*** Opening Data extract ***

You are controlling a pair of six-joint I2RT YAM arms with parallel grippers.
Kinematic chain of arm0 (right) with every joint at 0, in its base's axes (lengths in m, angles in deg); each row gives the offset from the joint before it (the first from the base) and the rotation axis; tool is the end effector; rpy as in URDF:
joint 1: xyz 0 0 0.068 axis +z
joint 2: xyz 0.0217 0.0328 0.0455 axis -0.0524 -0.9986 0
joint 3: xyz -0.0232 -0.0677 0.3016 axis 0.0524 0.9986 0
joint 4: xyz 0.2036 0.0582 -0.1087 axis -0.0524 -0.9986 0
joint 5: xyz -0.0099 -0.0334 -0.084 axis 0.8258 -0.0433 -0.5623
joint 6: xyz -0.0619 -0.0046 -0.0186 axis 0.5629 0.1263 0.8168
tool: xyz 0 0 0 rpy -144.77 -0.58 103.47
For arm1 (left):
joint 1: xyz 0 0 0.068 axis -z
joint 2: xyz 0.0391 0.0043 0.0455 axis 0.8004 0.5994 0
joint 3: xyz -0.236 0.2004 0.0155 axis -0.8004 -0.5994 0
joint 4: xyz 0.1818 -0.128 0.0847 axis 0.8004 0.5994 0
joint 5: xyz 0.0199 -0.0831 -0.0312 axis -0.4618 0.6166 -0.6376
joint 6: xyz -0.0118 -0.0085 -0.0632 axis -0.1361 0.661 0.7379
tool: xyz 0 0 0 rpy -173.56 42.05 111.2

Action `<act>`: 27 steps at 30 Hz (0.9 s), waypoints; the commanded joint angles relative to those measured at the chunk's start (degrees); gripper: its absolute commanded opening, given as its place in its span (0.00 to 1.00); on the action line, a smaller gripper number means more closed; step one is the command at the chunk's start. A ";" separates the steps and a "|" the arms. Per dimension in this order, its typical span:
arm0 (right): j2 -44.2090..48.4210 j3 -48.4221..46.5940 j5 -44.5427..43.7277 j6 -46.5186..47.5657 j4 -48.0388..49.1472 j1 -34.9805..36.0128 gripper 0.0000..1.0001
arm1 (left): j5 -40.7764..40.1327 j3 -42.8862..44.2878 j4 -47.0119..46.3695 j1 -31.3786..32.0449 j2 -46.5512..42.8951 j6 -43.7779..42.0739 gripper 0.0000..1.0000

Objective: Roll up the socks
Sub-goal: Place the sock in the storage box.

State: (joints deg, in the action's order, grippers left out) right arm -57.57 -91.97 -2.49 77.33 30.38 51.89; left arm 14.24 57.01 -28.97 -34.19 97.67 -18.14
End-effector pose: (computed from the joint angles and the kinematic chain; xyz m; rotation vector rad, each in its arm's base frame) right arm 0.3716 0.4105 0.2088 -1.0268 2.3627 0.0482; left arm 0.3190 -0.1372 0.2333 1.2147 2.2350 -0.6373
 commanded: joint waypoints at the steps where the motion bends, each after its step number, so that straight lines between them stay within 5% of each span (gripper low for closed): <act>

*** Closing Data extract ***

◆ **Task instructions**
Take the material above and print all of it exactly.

◆ **Result of the task**
You are controlling a pair of six-joint I2RT YAM arms with parallel grippers.
Kinematic chain of arm0 (right) with every joint at 0, in its base's axes (lengths in m, angles in deg); each row gives the offset from the joint before it (the first from the base) and the rotation axis; tool is the end effector; rpy as in URDF:
joint 1: xyz 0 0 0.068 axis +z
joint 2: xyz 0.0217 0.0328 0.0455 axis -0.0524 -0.9986 0
joint 3: xyz -0.0232 -0.0677 0.3016 axis 0.0524 0.9986 0
joint 4: xyz 0.2036 0.0582 -0.1087 axis -0.0524 -0.9986 0
joint 5: xyz -0.0099 -0.0334 -0.084 axis 0.8258 -0.0433 -0.5623
joint 6: xyz -0.0619 -0.0046 -0.0186 axis 0.5629 0.1263 0.8168
tool: xyz 0 0 0 rpy -144.77 -0.58 103.47
For arm1 (left):
joint 1: xyz 0 0 0.068 axis -z
joint 2: xyz 0.0391 0.0043 0.0455 axis 0.8004 0.5994 0
joint 3: xyz -0.236 0.2004 0.0155 axis -0.8004 -0.5994 0
joint 4: xyz 0.1818 -0.128 0.0847 axis 0.8004 0.5994 0
joint 5: xyz 0.0199 -0.0831 -0.0312 axis -0.4618 0.6166 -0.6376
joint 6: xyz -0.0118 -0.0085 -0.0632 axis -0.1361 0.661 0.7379
tool: xyz 0 0 0 rpy -173.56 42.05 111.2

Action `<act>`: 27 steps at 30 Hz (0.9 s), waypoints; the commanded joint angles relative to those measured at the chunk's start (degrees); gripper: its absolute commanded opening, given as its place in its span (0.00 to 1.00); on the action line, a smaller gripper number means more closed; step one is the command at the chunk's start. A ";" separates the steps and a "|" the arms. Per dimension in this order, its typical span:
arm0 (right): j2 -44.2090..48.4210 j3 -48.4221..46.5940 j5 -44.5427..43.7277 j6 -46.5186..47.5657 j4 -48.0388..49.1472 j1 -34.9805..36.0128 gripper 0.0000..1.0001
arm1 (left): j5 -40.7764..40.1327 j3 -42.8862..44.2878 j4 -47.0119..46.3695 j1 -31.3786..32.0449 j2 -46.5512..42.8951 j6 -43.7779..42.0739 gripper 0.0000..1.0000

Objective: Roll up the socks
Sub-goal: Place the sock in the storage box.

State: (joints deg, in the action's order, grippers left out) right arm -57.57 -91.97 -2.49 77.33 30.38 51.89; left arm 14.24 57.01 -28.97 -34.19 97.67 -18.14
End-effector pose: (computed from the joint angles and the kinematic chain; xyz m; rotation vector rad, each in its arm's base frame) right arm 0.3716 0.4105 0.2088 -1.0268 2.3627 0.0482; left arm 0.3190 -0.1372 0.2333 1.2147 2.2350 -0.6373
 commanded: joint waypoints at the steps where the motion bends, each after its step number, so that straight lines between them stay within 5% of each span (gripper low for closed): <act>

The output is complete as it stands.